Requirement: Return the run of lines below that opens with the line containing "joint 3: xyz" and closes with the line containing "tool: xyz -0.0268", keeping each one exact.
Supplied data Start Marker
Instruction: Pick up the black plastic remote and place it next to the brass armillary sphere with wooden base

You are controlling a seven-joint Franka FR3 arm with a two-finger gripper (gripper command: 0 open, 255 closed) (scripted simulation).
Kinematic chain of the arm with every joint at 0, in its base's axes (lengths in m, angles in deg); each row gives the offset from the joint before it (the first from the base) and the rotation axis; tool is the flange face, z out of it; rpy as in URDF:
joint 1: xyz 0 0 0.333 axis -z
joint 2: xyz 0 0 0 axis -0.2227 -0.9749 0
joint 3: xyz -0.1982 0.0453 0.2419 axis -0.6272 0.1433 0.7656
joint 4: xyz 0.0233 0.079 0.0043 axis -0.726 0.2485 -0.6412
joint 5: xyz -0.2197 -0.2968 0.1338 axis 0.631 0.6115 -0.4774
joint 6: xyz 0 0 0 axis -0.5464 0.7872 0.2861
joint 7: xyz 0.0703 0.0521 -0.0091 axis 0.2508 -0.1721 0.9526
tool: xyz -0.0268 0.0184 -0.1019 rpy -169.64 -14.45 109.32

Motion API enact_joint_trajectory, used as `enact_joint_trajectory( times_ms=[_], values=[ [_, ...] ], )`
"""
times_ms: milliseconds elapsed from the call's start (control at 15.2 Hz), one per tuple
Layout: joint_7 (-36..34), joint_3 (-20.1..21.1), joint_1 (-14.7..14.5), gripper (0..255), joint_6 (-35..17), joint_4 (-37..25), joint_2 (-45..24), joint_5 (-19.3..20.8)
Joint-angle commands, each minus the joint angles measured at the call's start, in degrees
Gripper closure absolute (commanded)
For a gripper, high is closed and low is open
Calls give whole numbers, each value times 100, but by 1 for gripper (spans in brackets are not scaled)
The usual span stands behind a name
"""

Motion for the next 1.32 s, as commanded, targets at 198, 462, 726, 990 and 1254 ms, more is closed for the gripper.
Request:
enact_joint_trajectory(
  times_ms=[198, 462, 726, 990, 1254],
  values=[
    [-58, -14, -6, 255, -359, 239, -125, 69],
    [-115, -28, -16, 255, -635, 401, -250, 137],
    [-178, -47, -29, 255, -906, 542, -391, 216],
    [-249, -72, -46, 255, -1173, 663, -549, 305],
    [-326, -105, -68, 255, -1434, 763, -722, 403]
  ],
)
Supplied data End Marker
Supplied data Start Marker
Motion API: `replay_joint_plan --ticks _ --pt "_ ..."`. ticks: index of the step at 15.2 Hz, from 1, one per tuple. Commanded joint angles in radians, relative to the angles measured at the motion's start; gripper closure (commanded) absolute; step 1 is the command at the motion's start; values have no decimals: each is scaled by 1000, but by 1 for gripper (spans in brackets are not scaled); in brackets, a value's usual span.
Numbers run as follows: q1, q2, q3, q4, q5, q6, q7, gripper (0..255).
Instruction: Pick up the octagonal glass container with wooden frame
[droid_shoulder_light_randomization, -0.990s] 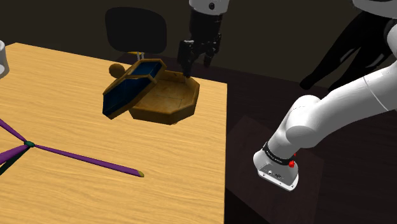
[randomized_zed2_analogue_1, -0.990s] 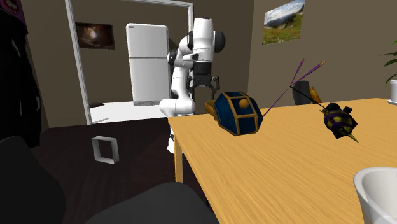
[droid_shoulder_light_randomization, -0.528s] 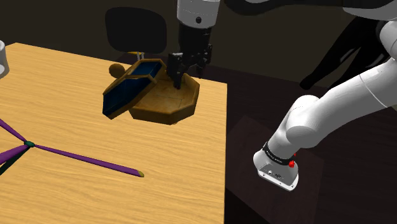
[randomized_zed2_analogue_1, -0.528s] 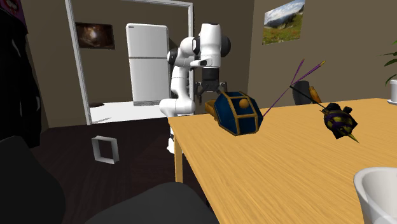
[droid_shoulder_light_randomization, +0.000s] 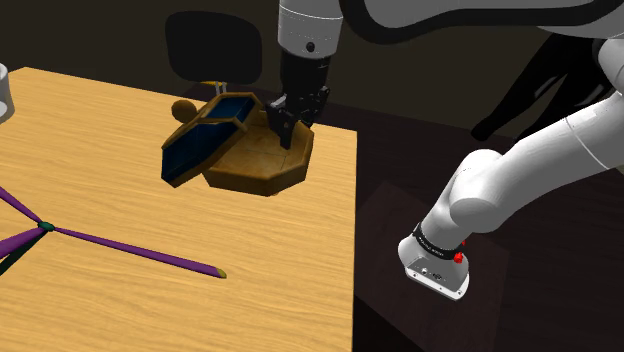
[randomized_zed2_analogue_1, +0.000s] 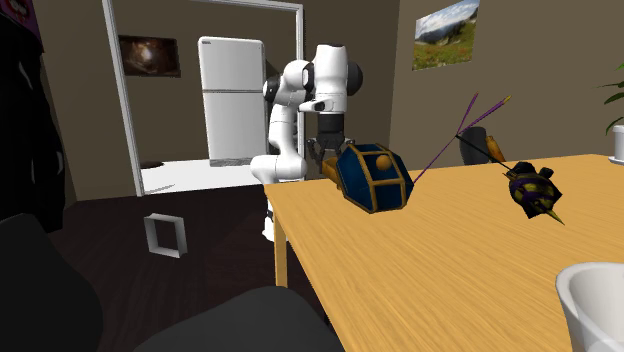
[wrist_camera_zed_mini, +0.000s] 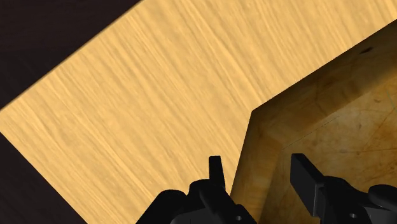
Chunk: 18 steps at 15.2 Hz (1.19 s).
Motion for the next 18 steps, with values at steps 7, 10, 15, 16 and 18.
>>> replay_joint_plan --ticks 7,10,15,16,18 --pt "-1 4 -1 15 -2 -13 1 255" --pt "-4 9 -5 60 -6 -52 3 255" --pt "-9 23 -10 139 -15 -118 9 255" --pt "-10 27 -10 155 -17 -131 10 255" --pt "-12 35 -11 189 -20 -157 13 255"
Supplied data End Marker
Your solution:
joint 3: xyz -0.1982 0.0453 0.2419 axis -0.6272 0.1433 0.7656
joint 4: xyz 0.0233 0.079 0.0043 axis -0.726 0.2485 -0.6412
joint 5: xyz -0.2197 -0.2968 0.1338 axis 0.631 0.6115 -0.4774
joint 6: xyz 0 0 0 axis -0.5464 0.7872 0.2861
joint 7: xyz 0.0703 0.0521 -0.0091 axis 0.2508 -0.1721 0.9526
tool: xyz -0.0268 0.0184 -0.1019 rpy -169.64 -14.45 109.32

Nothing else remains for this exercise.